Exercise goal:
Copy out each line of the listing below in which the string "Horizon" occurs.

Data supplied:
»»

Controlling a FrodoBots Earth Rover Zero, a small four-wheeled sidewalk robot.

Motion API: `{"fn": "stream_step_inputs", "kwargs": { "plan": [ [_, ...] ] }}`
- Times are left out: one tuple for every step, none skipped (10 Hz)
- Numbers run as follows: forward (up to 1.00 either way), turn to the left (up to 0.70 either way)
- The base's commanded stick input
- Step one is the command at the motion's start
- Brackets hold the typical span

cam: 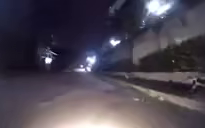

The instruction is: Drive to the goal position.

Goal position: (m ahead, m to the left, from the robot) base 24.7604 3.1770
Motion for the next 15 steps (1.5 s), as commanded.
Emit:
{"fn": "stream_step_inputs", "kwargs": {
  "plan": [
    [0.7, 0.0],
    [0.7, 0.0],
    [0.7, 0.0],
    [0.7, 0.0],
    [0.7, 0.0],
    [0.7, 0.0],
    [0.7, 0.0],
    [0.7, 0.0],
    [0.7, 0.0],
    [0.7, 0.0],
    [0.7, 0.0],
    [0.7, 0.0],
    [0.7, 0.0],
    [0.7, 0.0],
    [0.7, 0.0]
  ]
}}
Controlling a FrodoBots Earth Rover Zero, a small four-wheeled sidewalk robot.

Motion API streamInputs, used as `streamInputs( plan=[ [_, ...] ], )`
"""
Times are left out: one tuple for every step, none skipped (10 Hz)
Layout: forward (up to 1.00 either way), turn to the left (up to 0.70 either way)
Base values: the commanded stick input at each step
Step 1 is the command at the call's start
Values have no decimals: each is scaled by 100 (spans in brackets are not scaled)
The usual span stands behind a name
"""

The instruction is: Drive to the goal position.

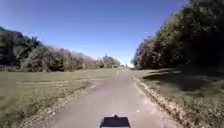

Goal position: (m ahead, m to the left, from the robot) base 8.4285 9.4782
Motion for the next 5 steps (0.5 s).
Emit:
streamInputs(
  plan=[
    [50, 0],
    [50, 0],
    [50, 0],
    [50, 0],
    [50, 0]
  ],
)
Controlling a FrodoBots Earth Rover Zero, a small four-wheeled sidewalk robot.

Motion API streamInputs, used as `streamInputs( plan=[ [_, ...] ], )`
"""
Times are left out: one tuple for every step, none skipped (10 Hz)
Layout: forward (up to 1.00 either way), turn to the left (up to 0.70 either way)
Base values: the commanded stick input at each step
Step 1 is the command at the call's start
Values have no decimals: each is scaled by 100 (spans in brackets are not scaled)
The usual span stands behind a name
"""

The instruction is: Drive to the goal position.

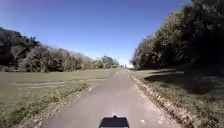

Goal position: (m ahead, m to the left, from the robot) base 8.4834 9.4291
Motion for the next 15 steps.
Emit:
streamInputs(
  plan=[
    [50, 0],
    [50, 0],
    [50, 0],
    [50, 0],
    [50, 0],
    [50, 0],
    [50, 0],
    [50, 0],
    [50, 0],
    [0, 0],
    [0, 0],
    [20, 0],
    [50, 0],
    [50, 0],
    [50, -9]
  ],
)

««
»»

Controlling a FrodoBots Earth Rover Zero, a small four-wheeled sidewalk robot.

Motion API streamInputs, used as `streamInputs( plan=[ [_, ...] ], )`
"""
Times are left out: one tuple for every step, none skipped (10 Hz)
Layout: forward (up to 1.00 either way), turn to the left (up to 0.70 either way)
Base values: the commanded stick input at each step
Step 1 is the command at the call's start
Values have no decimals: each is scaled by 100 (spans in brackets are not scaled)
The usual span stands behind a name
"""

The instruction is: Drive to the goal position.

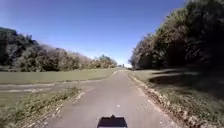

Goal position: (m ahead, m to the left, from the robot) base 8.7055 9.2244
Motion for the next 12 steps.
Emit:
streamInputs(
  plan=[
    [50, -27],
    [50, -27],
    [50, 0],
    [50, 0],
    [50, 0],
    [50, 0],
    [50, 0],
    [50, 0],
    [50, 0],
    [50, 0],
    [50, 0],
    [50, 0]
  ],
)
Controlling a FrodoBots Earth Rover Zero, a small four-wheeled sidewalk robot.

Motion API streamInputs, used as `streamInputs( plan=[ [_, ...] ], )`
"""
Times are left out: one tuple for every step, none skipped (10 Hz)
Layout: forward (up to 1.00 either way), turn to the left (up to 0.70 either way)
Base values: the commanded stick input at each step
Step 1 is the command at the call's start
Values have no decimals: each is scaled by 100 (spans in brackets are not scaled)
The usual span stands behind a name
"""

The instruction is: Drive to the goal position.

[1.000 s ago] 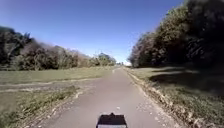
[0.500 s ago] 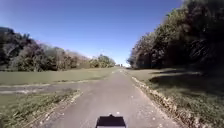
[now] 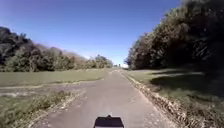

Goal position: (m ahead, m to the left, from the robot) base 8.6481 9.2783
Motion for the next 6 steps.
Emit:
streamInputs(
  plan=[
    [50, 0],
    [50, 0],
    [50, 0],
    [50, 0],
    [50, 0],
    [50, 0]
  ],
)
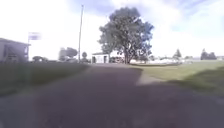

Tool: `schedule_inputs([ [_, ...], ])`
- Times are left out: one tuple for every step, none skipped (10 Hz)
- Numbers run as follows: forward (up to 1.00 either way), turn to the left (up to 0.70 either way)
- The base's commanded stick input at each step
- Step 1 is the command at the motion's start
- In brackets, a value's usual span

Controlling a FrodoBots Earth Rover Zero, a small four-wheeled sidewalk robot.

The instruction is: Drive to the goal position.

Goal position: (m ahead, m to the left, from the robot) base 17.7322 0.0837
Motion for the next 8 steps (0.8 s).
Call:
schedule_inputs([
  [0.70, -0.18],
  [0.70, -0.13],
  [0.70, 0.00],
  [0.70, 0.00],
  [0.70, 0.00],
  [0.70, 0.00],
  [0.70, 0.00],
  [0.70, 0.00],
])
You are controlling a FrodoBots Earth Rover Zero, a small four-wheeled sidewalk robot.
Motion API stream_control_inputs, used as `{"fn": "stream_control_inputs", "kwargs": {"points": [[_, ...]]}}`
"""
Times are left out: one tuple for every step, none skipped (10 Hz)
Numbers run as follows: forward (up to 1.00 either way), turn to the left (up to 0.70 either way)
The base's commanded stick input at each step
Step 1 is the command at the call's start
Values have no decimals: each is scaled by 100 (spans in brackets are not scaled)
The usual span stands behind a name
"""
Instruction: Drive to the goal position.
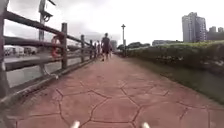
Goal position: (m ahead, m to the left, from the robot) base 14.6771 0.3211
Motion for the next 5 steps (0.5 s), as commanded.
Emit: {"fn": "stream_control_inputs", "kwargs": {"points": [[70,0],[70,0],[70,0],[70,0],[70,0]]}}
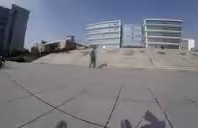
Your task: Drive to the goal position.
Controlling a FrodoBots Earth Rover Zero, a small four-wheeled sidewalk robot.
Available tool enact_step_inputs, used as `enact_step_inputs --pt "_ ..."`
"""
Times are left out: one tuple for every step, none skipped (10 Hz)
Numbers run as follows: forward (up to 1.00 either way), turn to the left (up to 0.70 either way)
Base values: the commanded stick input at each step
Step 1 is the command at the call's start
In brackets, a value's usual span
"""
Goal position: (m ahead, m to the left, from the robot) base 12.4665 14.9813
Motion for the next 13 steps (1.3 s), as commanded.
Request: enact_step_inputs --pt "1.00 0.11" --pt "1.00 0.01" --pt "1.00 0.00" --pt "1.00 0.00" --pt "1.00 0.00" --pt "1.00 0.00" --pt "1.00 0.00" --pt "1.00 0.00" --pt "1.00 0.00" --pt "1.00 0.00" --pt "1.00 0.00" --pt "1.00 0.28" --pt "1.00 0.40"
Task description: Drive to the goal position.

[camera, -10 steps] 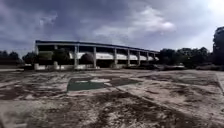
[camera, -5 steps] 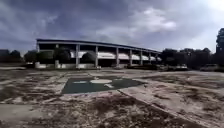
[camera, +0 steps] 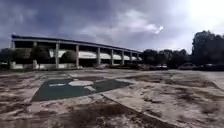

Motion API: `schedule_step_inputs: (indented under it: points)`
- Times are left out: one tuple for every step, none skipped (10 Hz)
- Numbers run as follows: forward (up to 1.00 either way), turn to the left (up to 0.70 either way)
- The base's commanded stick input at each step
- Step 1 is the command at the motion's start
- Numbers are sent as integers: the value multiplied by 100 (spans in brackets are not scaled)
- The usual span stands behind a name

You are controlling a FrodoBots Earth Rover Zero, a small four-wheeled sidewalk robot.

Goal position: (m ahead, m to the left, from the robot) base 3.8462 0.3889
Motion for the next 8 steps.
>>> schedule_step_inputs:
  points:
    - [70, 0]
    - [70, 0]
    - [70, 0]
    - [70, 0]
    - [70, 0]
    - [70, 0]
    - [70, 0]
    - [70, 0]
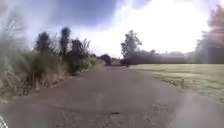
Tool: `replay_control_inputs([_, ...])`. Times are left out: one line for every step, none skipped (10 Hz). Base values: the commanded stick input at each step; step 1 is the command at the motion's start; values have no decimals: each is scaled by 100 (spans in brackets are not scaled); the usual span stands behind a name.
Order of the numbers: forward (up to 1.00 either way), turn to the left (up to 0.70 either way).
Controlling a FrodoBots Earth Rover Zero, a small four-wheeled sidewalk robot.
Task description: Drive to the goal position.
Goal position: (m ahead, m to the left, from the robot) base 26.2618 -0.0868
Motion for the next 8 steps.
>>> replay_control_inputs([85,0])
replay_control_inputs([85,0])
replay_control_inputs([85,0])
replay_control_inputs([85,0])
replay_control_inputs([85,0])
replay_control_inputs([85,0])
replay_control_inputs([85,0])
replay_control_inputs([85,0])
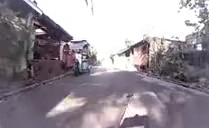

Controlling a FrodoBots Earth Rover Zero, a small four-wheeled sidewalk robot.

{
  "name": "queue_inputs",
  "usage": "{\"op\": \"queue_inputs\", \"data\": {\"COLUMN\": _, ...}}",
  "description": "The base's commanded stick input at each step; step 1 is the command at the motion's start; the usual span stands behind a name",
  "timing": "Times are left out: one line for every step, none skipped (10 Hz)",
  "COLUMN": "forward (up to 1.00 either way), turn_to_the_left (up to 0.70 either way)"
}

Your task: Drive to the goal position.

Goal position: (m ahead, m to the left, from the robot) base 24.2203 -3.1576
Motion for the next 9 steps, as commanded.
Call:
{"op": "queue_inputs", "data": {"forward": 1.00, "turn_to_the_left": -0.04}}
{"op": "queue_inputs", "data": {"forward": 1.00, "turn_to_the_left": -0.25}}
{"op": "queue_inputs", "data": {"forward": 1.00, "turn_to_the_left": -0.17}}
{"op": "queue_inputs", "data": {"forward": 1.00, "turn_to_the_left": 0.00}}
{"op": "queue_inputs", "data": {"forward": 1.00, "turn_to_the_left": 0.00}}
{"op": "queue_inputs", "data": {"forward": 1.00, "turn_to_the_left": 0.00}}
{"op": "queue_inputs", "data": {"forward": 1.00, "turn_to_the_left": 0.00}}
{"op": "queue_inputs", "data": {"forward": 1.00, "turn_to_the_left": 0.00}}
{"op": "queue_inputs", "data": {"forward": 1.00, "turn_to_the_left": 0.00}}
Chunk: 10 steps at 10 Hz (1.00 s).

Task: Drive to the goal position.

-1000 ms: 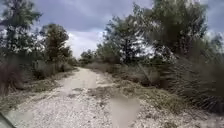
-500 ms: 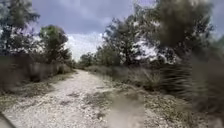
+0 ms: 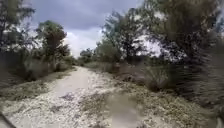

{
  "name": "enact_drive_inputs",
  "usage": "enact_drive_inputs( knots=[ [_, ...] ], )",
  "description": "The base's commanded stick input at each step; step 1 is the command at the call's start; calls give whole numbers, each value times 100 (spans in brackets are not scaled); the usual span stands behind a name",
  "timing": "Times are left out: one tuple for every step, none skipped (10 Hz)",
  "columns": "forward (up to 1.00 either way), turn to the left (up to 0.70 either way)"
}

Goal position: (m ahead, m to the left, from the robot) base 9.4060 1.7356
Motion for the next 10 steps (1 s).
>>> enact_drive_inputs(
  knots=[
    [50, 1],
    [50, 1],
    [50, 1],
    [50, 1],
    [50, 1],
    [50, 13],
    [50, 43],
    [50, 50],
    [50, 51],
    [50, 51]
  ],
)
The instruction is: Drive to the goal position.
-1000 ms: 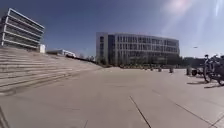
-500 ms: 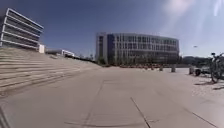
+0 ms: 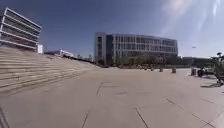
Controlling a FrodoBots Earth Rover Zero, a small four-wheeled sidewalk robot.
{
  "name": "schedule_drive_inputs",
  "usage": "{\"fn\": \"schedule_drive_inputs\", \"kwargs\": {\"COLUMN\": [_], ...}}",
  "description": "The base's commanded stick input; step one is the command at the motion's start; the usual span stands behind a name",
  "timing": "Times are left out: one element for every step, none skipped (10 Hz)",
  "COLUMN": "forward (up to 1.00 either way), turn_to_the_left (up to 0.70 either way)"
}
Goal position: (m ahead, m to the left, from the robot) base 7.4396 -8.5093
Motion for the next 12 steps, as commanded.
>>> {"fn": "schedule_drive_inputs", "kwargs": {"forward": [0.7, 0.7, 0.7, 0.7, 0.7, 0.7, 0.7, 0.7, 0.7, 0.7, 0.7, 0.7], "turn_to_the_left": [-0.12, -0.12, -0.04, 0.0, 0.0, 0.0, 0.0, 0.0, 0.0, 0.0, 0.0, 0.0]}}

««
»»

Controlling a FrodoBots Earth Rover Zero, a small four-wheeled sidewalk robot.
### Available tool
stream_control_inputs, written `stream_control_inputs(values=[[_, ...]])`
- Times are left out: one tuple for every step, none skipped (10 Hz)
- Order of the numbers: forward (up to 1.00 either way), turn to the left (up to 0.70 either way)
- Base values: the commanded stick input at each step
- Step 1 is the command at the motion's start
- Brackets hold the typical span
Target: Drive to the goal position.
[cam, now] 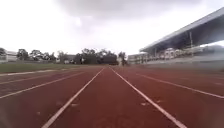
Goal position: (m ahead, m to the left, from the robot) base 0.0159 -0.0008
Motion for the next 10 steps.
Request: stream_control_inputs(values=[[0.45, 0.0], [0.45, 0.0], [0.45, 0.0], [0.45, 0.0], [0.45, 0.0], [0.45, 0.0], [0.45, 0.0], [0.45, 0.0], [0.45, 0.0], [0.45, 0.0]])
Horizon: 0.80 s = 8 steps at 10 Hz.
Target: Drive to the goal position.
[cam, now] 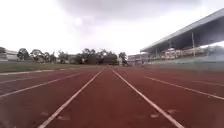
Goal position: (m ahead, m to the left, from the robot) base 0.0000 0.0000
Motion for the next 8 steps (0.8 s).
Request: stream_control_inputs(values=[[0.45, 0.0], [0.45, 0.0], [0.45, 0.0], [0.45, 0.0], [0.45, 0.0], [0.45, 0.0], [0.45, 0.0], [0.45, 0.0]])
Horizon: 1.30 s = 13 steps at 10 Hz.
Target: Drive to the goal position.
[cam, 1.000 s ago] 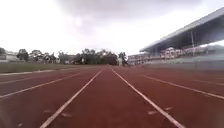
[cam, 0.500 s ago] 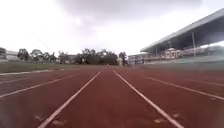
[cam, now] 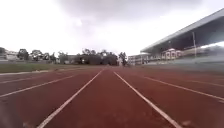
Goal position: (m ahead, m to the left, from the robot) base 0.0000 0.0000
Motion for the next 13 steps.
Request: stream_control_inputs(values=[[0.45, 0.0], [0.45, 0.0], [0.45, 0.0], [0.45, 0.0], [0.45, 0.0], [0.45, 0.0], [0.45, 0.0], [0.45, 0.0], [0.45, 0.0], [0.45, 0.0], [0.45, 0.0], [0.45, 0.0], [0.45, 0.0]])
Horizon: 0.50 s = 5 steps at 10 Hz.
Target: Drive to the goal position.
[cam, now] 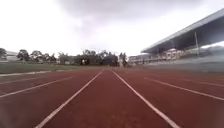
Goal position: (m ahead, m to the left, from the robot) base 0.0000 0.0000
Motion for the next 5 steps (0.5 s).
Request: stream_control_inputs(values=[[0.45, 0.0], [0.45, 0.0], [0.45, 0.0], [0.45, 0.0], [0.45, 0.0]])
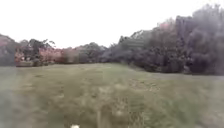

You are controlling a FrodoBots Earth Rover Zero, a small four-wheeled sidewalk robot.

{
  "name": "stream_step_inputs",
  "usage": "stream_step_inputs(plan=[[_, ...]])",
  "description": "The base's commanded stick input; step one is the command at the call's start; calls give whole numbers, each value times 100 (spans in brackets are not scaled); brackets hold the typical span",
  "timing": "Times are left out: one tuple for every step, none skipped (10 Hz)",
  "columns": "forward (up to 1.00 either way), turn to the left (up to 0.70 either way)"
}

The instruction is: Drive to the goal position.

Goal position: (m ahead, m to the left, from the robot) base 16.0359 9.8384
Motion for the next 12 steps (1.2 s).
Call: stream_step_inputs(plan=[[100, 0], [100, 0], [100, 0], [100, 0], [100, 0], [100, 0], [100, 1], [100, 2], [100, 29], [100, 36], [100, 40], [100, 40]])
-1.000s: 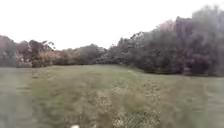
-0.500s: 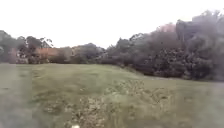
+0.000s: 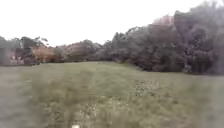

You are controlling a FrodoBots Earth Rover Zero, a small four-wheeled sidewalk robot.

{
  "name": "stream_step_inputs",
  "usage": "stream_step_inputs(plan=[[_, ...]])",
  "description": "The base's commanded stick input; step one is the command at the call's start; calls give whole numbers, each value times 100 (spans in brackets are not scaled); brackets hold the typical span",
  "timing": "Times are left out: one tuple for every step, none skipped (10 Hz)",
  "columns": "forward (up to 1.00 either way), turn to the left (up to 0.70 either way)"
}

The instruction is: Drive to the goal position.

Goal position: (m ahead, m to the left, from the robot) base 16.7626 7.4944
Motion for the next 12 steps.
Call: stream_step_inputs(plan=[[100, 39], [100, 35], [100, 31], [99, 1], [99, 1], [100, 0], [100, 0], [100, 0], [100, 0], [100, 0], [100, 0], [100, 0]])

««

Expected output:
Horizon: 0.80 s = 8 steps at 10 Hz.
Horizon: 1.30 s = 13 steps at 10 Hz.
Horizon: 0.50 s = 5 steps at 10 Hz.

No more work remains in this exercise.